Last week I was at a work lunch where I sat opposite an older colleague called Derek. Derek’s daughter had been very ill recently, so I asked him how she was doing and apparently she was doing so much better. I continued to ask him how many children he had. When he replied, I thought he’d said “ten”, because the restaurant was quite noisy. When I asked him to repeat it, I realised he had indeed said ten. I nearly fell off my chair. But being as noisy as I am, I proceeded to ask lots and lots of questions. It turns out the oldest is 31 and youngest is 14. And there are no multiple births amongst them. Oh, did I mention that he was a Catholic. But if that wasn’t enough, his wife apparently loves kids (- you don’t say -) and is also a registered child minder and has always taken in an additional 3-4 kids on a daily basis while the parents go out to work. Oh, and they live in an 8 -bedroomed house! I did ask him whether his wife is a true super-woman, but he replied merely that she was very organised and the children were well disciplined. And I think therein lies the secret …
2 days later I was on the train with another colleague, Christine, who it turns out, has 6 children, of which one is autistic and one has a ‘concentration-type’ disability and needs to go to a special school. Did I mention that Christine works full-time and she is a single mum? Oh, and she is a registered foster parent! Apparently a few years back, a friend of hers was taken to hospital so she looked after her 4 children. Social services decided that as she was coping so well, they might want to formularise the agreement, which now makes her a foster mum. She is quick to tell me that when she took in the 4 kids, she did have only 4 children of her own! Since then she has only had the odd one or 2 foster kids, usually between 0-5 years. She fostered a little girl from when she was 6 hours old, until she was 18 months old. She was seriously thinking about adopting her, but before she had made her mind up, they found parents for the little girl. It broke her heart! Understandably too.

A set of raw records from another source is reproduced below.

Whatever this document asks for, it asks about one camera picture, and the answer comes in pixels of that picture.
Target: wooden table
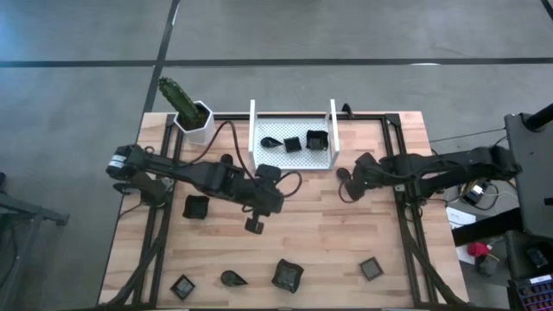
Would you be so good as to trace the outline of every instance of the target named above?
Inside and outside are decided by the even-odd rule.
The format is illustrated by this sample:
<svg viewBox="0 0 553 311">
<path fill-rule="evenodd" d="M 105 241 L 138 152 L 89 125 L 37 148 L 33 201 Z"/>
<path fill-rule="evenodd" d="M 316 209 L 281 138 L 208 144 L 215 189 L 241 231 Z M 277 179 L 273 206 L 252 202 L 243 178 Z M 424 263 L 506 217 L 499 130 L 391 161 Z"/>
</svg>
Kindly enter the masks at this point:
<svg viewBox="0 0 553 311">
<path fill-rule="evenodd" d="M 408 152 L 430 155 L 422 113 L 399 114 Z M 138 143 L 143 147 L 153 146 L 158 152 L 165 119 L 165 113 L 144 115 Z M 248 122 L 237 121 L 235 124 L 241 153 L 253 171 L 247 156 Z M 383 133 L 378 122 L 339 121 L 338 127 L 341 153 L 336 168 L 353 168 L 355 159 L 363 152 L 371 152 L 377 159 L 385 156 Z M 184 143 L 181 159 L 192 159 L 202 150 Z M 225 153 L 236 155 L 229 127 L 221 131 L 204 160 L 218 161 Z M 169 149 L 168 154 L 172 155 L 173 150 Z M 183 218 L 185 198 L 199 193 L 192 186 L 178 182 L 157 307 L 411 307 L 391 188 L 367 191 L 360 201 L 344 204 L 337 195 L 339 183 L 334 171 L 302 172 L 302 175 L 301 190 L 286 200 L 282 212 L 262 219 L 265 223 L 262 235 L 244 229 L 249 214 L 242 213 L 240 206 L 213 198 L 205 220 Z M 290 177 L 279 187 L 287 193 L 296 183 L 297 179 Z M 138 200 L 138 195 L 126 197 L 121 211 L 136 205 Z M 138 208 L 118 221 L 100 302 L 109 301 L 136 268 L 147 214 L 146 207 Z M 424 207 L 423 225 L 430 261 L 452 290 L 466 301 L 461 267 L 441 202 L 432 201 Z M 361 274 L 359 263 L 370 257 L 377 258 L 385 274 L 368 282 Z M 278 289 L 270 282 L 281 258 L 305 269 L 295 294 Z M 236 271 L 249 285 L 226 288 L 219 280 L 225 270 Z M 182 274 L 196 285 L 185 301 L 177 299 L 169 290 Z M 425 297 L 420 269 L 417 269 L 417 275 Z M 151 276 L 147 275 L 144 297 L 148 297 L 150 279 Z"/>
</svg>

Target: black metal frame
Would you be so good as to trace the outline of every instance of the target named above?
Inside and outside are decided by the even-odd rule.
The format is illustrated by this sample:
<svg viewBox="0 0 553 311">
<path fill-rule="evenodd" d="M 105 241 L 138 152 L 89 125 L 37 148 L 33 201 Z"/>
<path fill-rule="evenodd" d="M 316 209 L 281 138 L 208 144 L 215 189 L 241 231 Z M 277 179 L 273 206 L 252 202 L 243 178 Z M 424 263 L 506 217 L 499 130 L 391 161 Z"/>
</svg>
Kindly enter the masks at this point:
<svg viewBox="0 0 553 311">
<path fill-rule="evenodd" d="M 162 150 L 161 154 L 167 154 L 168 150 L 168 142 L 170 139 L 170 132 L 172 129 L 173 122 L 171 120 L 172 115 L 168 115 L 168 118 L 166 120 L 166 128 L 163 135 L 163 142 L 162 142 Z M 286 117 L 286 118 L 305 118 L 305 117 L 325 117 L 325 113 L 258 113 L 257 117 L 259 118 L 276 118 L 276 117 Z M 219 121 L 226 121 L 226 120 L 235 120 L 235 121 L 246 121 L 249 120 L 250 115 L 248 113 L 227 113 L 227 114 L 215 114 L 215 119 Z M 388 156 L 393 156 L 393 147 L 392 147 L 392 140 L 391 140 L 391 127 L 396 133 L 397 137 L 397 146 L 399 149 L 399 152 L 401 154 L 407 153 L 407 149 L 405 146 L 404 141 L 404 134 L 402 132 L 402 126 L 400 122 L 400 118 L 398 114 L 351 114 L 351 113 L 338 113 L 337 118 L 339 120 L 373 120 L 380 122 L 382 126 L 383 131 L 383 137 L 385 142 L 385 149 L 386 154 Z M 176 139 L 175 143 L 175 154 L 174 159 L 179 159 L 180 157 L 180 150 L 182 145 L 182 134 L 179 131 L 179 136 Z M 469 307 L 468 305 L 458 305 L 456 303 L 460 303 L 460 301 L 455 301 L 451 299 L 446 298 L 447 303 L 452 303 L 451 305 L 446 304 L 440 304 L 437 299 L 437 293 L 436 288 L 443 288 L 445 286 L 445 283 L 443 280 L 439 277 L 437 272 L 432 268 L 431 263 L 429 261 L 429 253 L 428 248 L 426 245 L 426 240 L 424 237 L 424 230 L 423 230 L 423 223 L 421 221 L 420 217 L 417 217 L 418 213 L 418 206 L 408 206 L 406 204 L 406 197 L 408 197 L 410 193 L 410 187 L 394 187 L 394 197 L 396 201 L 396 209 L 397 209 L 397 217 L 399 222 L 399 230 L 401 233 L 402 238 L 402 244 L 404 247 L 404 259 L 405 259 L 405 266 L 407 269 L 407 277 L 408 282 L 410 284 L 410 293 L 413 300 L 413 307 L 414 308 L 426 308 L 430 310 L 484 310 L 484 309 L 490 309 L 490 308 L 477 308 L 477 307 Z M 172 202 L 173 199 L 173 192 L 170 194 L 170 198 L 168 199 L 169 202 Z M 410 233 L 410 229 L 408 227 L 407 218 L 405 216 L 405 209 L 410 208 L 413 212 L 413 223 L 415 227 L 415 237 Z M 171 212 L 171 204 L 166 205 L 164 208 L 161 208 L 163 210 L 163 219 L 162 219 L 162 225 L 159 229 L 158 237 L 167 237 L 168 234 L 168 225 L 170 221 L 170 212 Z M 146 231 L 144 233 L 144 243 L 143 243 L 143 249 L 142 249 L 142 256 L 141 256 L 141 262 L 144 260 L 144 254 L 148 253 L 150 250 L 150 241 L 153 236 L 153 225 L 148 225 L 150 223 L 155 222 L 155 216 L 156 216 L 157 210 L 151 209 L 149 213 L 149 218 L 146 225 Z M 143 288 L 143 273 L 140 275 L 140 282 L 137 282 L 134 287 L 134 295 L 132 298 L 131 304 L 127 304 L 124 306 L 119 305 L 120 308 L 132 308 L 133 310 L 138 309 L 152 309 L 156 308 L 157 303 L 157 295 L 159 293 L 159 285 L 160 285 L 160 279 L 161 279 L 161 273 L 162 273 L 162 262 L 163 262 L 163 254 L 165 252 L 165 242 L 163 240 L 163 243 L 161 245 L 158 245 L 159 249 L 156 251 L 156 264 L 154 267 L 154 277 L 151 284 L 151 291 L 149 295 L 149 299 L 147 302 L 142 301 L 142 288 Z M 428 293 L 429 301 L 425 302 L 421 298 L 421 292 L 419 288 L 419 283 L 416 278 L 416 267 L 415 267 L 415 261 L 413 260 L 413 256 L 417 258 L 419 263 L 423 267 L 423 274 L 425 279 L 425 286 Z M 98 305 L 98 310 L 104 309 L 106 307 L 109 308 L 115 308 L 115 306 L 106 306 L 106 305 Z"/>
<path fill-rule="evenodd" d="M 23 238 L 22 248 L 16 254 L 13 268 L 7 275 L 6 283 L 3 288 L 0 288 L 0 310 L 5 310 L 15 298 L 17 288 L 22 279 L 22 268 L 29 261 L 30 252 L 32 251 L 42 221 L 51 220 L 56 225 L 66 225 L 69 215 L 14 199 L 3 192 L 0 192 L 0 209 L 8 211 L 8 213 L 4 214 L 4 217 L 17 217 L 29 220 L 29 231 L 26 232 Z"/>
</svg>

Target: white wire rack
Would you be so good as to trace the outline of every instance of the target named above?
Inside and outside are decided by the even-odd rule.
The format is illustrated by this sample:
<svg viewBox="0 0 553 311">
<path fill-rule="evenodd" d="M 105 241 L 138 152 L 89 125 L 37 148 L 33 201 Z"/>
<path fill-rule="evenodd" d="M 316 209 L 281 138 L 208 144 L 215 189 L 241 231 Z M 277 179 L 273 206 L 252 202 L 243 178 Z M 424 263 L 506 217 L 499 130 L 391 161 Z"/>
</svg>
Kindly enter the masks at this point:
<svg viewBox="0 0 553 311">
<path fill-rule="evenodd" d="M 308 130 L 328 132 L 328 149 L 307 149 Z M 287 153 L 284 146 L 264 148 L 261 146 L 261 140 L 265 137 L 273 137 L 281 143 L 285 138 L 298 137 L 302 150 Z M 259 164 L 267 164 L 280 169 L 332 169 L 340 153 L 334 99 L 330 100 L 330 107 L 324 118 L 257 117 L 256 101 L 252 99 L 250 101 L 249 141 L 248 151 L 256 168 Z"/>
</svg>

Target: white hexagonal pot
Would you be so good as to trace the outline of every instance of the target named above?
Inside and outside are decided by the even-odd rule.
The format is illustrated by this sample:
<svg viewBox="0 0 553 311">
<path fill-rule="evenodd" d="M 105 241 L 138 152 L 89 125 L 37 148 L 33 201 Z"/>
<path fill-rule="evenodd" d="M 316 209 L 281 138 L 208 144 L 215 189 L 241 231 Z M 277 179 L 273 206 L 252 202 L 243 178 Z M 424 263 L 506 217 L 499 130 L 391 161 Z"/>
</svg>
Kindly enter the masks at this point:
<svg viewBox="0 0 553 311">
<path fill-rule="evenodd" d="M 195 105 L 201 106 L 204 108 L 208 113 L 209 116 L 207 116 L 206 123 L 202 128 L 196 129 L 196 130 L 184 130 L 184 128 L 179 124 L 179 114 L 175 114 L 175 118 L 173 119 L 173 122 L 175 122 L 176 126 L 179 127 L 179 129 L 184 132 L 184 138 L 187 139 L 190 143 L 193 144 L 199 144 L 199 145 L 206 145 L 211 140 L 211 137 L 213 136 L 213 133 L 215 132 L 215 120 L 213 117 L 213 111 L 209 109 L 209 107 L 206 106 L 201 100 L 195 101 Z"/>
</svg>

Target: black teardrop-shaped object
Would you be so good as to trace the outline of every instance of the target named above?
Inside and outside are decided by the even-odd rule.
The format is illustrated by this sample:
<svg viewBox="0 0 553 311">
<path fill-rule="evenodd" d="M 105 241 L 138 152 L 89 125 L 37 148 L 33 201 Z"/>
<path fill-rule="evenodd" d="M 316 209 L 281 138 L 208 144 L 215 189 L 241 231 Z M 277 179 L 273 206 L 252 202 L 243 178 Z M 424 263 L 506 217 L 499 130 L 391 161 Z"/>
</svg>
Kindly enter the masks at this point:
<svg viewBox="0 0 553 311">
<path fill-rule="evenodd" d="M 277 141 L 273 137 L 265 137 L 264 139 L 261 140 L 261 145 L 264 146 L 265 148 L 274 148 L 277 146 L 281 146 L 282 144 L 283 143 Z"/>
<path fill-rule="evenodd" d="M 232 270 L 227 270 L 221 274 L 221 282 L 229 287 L 242 286 L 248 283 Z"/>
</svg>

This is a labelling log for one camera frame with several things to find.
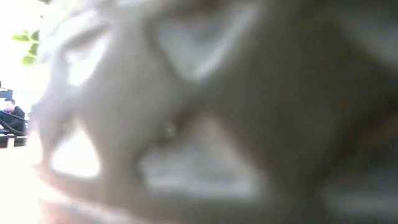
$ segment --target sunlight
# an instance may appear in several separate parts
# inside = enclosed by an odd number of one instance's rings
[[[100,172],[100,160],[85,131],[78,129],[66,140],[52,157],[54,170],[75,177],[95,177]]]

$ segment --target tree
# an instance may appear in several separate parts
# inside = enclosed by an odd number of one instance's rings
[[[44,4],[50,4],[51,0],[38,0]],[[21,63],[23,65],[33,65],[37,58],[37,48],[40,44],[39,41],[40,29],[33,32],[24,30],[21,34],[13,35],[12,39],[18,42],[25,42],[30,44],[27,53],[23,56]]]

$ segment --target dark jacket
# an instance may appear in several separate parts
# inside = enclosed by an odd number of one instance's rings
[[[25,119],[25,112],[22,111],[22,109],[19,106],[16,106],[11,114]],[[3,120],[6,124],[8,124],[8,126],[14,128],[17,131],[23,132],[25,130],[24,121],[13,118],[12,116],[8,116],[4,113],[0,113],[0,119]]]

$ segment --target green leaf
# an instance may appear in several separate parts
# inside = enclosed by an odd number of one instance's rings
[[[23,65],[33,65],[36,61],[36,58],[31,57],[29,55],[25,55],[25,57],[22,58],[21,63]]]
[[[36,56],[36,55],[37,55],[37,47],[38,47],[38,46],[39,46],[38,44],[32,44],[32,45],[30,46],[30,49],[29,49],[29,51],[28,51],[28,54],[31,55],[31,56]]]
[[[39,33],[40,33],[39,30],[35,31],[35,32],[30,36],[30,39],[31,39],[31,40],[35,40],[35,41],[39,41]]]
[[[13,40],[19,41],[19,42],[28,42],[30,41],[29,37],[27,35],[13,35],[11,37]]]

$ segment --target person
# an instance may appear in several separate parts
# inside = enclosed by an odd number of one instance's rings
[[[19,106],[16,106],[15,100],[13,100],[12,98],[7,98],[4,100],[4,102],[5,105],[3,112],[18,116],[20,118],[25,118],[25,112]],[[8,116],[4,113],[0,113],[0,119],[4,121],[6,124],[8,124],[8,126],[17,131],[23,132],[25,129],[25,122],[22,120],[13,118],[12,116]]]

When I hear stories like this, I realise that looking after a cat really doesn’t count! But also, I look at friends of mine who have 1, 2 or 3 kids who battle to cope, how much more so if you had 6, 8 or 10! Also, in South Africa, at least childcare is affordable. But in most 1st world countries, it is so expensive that it is almost not worth while. I recently met up with an ex-colleague in London who spends £880 a month on childcare for her little boy. She says they cannot afford to have another one, because they won’t be able to pay the mortgage and childcare! For families on less than a certain income, there is help provided, but most middle class families would fall outside this banding.
I salute all the super-parents in the world!